Faleceu nesta quinta-feira (16), aos 84 anos o escritor Luiz Alfredo Garcia- Roza. A informação foi divulgada por sua esposa, a também escritora Livia Garcia-Roza através de uma rede social.

Garcia-Roza era conhecido por seus livros policiais, que costumam ter o seu personagem-fetiche, o detetive Espinosa no centro das atenções. Ele deixa a esposa e três filhos. 

Nascido no Rio de Janeiro em 1936, Garcia-Roza estreou tardiamente na ficção. Professor universitário, especialista em psicanálise, publicou seu primeiro romance em 1966, já com 60 anos de idade.

A espera foi justificada: Elogiado pela crítica, “O Silêncio da Chuva” ganhou o prêmio Jabuti no ano seguinte, na categoria romance. O livro marca a primeira aparição do detetive Espinosa, um solteirão workhalic de meia idade, que vive metido na investigação de crimes sórdidos no Rio de Janeiro.

Nos últimos 20 anos, Garcia-Roza se firmou como um dos principais autores do gênero noir no Brasil, com histórias geralmente passadas no bairro de Copacabana. Parte desse sucesso é baseado na popularidade de Espinosa. Culto, metódico e ético, o heterodoxo funcionário da lei foi vivido pelo falecido ator Domingos Montagner (1962-2016) na série “Romance policial: Espinosa”. No cinema, será interpretado por Lázaro Ramos na adaptação ainda inédita, de Daniel Filho para “O Silêncio da Chuva”.

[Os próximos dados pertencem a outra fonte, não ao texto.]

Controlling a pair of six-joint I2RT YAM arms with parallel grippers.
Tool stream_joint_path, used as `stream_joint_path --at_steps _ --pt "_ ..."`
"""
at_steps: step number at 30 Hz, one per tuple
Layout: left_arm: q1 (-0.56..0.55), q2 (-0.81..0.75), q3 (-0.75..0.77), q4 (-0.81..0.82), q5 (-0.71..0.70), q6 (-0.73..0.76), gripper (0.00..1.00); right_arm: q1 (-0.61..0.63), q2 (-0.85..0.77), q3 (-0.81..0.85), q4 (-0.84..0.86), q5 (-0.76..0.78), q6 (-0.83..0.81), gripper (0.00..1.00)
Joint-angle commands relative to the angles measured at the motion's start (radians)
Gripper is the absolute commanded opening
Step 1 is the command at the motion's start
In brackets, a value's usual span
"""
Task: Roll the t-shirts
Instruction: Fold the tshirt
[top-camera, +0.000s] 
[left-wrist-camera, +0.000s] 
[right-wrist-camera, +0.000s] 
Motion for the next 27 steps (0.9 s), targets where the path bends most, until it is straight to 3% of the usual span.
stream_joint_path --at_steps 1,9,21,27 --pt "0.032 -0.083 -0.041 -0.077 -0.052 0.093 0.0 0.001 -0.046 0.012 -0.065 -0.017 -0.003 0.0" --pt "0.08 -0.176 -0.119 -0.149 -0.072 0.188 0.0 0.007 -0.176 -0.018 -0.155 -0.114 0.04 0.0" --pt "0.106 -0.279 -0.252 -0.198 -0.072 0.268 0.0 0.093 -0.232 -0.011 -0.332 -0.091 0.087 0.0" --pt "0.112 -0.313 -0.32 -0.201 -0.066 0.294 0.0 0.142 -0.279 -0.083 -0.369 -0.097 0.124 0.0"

Entre 1996 e 2014, Garcia-Roza escreveu no total 11 romances, todos pela Companhia das Letras. Alguns dos mais conhecidos são “Achados e Perdidos” (1998); “Uma Janela em Copacabana” (2001); “Espinosa sem Saída (2006); “Céu de Origamis” (2009) e “Um Lugar Perigoso” (2014).

Ele deixou pronto o romance “A Última Mulher”, também com Espinosa como protagonista, desta vez investigando um homicídio no baixo meretrício da Lapa carioca. Sairá em julho, pela Companhia das Letras, segundo o seu editor, Mateus Baldi.

“Trabalhamos o material juntos, foi um processo muito bonito. Ficamos muito amigos nos últimos anos e acabamos nos tornando uma espécie de mentor e discípulo, avô e neto. A literatura brasileira ganhou novo sopro com seus romances autenticamente policiais e brasileiros, sem imitações, um estilo único”, diz Baldi.